Go through the material below and copy each line where the word "asks" appears.

::::::::::

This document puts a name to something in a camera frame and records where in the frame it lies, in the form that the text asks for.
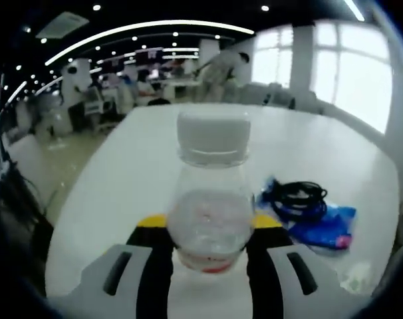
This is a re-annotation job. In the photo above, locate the ceiling air vent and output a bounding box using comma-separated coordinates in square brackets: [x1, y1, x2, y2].
[37, 11, 89, 39]

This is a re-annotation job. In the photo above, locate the group of ceiling spotlights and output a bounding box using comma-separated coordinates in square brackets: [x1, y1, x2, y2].
[1, 3, 271, 97]

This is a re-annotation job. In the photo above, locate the clear plastic bottle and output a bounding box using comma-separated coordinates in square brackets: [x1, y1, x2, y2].
[166, 111, 257, 274]

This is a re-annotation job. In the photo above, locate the black cable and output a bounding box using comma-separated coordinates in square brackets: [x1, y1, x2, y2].
[271, 181, 329, 220]

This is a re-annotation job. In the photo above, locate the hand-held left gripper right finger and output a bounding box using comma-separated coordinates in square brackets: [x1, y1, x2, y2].
[246, 214, 365, 319]

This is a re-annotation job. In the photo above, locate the blue tissue pack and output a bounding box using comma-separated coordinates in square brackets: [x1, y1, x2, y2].
[286, 203, 358, 257]

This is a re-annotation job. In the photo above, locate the large bright window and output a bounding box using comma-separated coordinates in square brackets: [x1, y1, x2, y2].
[314, 21, 394, 134]

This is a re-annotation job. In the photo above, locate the small bright window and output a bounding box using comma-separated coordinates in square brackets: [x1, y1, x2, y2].
[254, 28, 294, 89]

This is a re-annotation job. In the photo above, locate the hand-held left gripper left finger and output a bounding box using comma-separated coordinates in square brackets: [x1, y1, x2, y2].
[68, 215, 176, 319]

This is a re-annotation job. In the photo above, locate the white table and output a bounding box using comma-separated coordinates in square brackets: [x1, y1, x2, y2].
[45, 102, 402, 319]

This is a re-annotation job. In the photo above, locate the white trolley cart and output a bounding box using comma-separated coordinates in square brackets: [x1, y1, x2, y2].
[84, 89, 112, 117]

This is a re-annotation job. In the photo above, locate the group of white chairs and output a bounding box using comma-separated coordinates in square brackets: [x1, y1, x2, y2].
[241, 81, 317, 110]

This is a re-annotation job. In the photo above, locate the curved ceiling light strip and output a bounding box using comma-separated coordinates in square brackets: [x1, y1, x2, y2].
[45, 19, 255, 66]

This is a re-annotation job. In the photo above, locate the straight ceiling light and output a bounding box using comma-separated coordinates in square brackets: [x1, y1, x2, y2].
[342, 0, 366, 23]

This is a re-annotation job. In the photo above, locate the black frame chair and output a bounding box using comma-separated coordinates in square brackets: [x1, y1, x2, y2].
[0, 159, 55, 300]

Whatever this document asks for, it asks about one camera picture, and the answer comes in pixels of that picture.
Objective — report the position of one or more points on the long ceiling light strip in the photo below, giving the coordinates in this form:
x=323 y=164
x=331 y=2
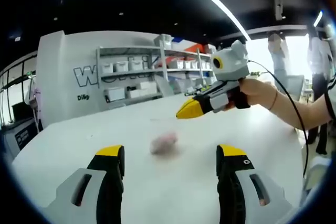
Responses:
x=231 y=15

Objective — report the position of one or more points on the person's right hand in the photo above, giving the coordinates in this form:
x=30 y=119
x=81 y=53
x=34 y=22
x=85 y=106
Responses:
x=258 y=93

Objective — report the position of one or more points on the short ceiling light strip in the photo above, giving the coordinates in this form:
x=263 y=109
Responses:
x=318 y=19

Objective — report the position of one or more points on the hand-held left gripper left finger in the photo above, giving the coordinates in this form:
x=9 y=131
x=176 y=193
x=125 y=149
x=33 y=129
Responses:
x=110 y=187

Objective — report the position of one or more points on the pale grey chair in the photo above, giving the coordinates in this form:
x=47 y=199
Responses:
x=317 y=174

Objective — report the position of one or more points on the grey cabinet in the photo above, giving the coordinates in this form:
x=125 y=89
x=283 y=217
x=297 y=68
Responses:
x=23 y=134

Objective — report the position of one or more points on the white sleeve with black trim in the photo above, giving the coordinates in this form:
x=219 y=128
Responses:
x=333 y=98

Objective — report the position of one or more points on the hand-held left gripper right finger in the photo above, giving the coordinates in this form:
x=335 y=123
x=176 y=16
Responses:
x=231 y=192

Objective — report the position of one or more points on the thin wrist band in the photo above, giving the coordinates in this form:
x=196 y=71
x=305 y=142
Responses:
x=274 y=100

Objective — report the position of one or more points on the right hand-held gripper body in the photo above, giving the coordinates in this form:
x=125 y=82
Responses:
x=231 y=64

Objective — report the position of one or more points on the group of spare grippers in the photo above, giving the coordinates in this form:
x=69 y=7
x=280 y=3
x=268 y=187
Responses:
x=197 y=90

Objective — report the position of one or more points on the pale pink cloth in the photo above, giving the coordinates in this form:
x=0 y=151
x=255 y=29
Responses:
x=36 y=98

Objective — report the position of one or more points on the black monitor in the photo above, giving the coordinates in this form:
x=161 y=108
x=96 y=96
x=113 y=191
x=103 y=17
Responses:
x=22 y=111

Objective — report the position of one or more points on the grey metal shelf rack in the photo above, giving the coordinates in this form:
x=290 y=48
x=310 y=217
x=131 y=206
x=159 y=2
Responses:
x=165 y=61

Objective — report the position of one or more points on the clear resealable bag pink contents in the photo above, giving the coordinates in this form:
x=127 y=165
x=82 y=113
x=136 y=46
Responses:
x=164 y=142

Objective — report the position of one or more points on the rows of white storage boxes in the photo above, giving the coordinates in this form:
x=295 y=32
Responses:
x=120 y=66

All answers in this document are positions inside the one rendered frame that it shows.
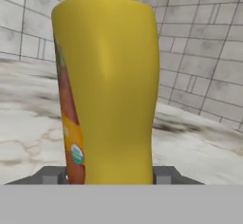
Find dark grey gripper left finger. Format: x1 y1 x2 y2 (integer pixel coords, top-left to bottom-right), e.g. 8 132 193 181
5 165 69 185

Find yellow mustard bottle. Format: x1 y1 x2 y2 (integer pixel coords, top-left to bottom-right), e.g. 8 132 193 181
50 0 160 185

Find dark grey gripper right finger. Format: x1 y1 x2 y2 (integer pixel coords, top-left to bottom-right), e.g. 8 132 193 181
152 165 205 185

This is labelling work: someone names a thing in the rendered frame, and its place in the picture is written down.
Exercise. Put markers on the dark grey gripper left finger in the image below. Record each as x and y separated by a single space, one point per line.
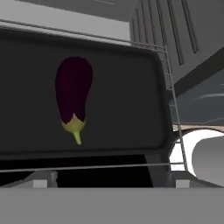
43 178

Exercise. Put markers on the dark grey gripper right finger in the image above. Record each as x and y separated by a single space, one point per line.
180 179

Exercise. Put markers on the purple eggplant with green stem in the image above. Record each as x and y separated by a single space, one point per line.
73 87

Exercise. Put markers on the white round object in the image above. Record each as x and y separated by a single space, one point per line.
204 154

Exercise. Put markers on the black baking tray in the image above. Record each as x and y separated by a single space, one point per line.
125 102

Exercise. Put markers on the grey slatted cupboard front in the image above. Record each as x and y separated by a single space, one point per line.
175 26

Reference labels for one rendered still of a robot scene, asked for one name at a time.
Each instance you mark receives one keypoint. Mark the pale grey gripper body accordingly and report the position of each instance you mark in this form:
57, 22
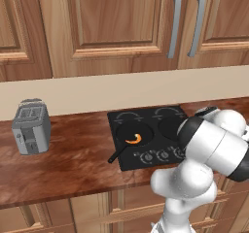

::::::::::

=== ANSWER SECTION ===
This document puts a name to something in a camera frame and records where in the frame it lies, in the form that the text asks for.
Whatever this document asks for, it asks about one camera picture, and the answer comes in pixels of that picture.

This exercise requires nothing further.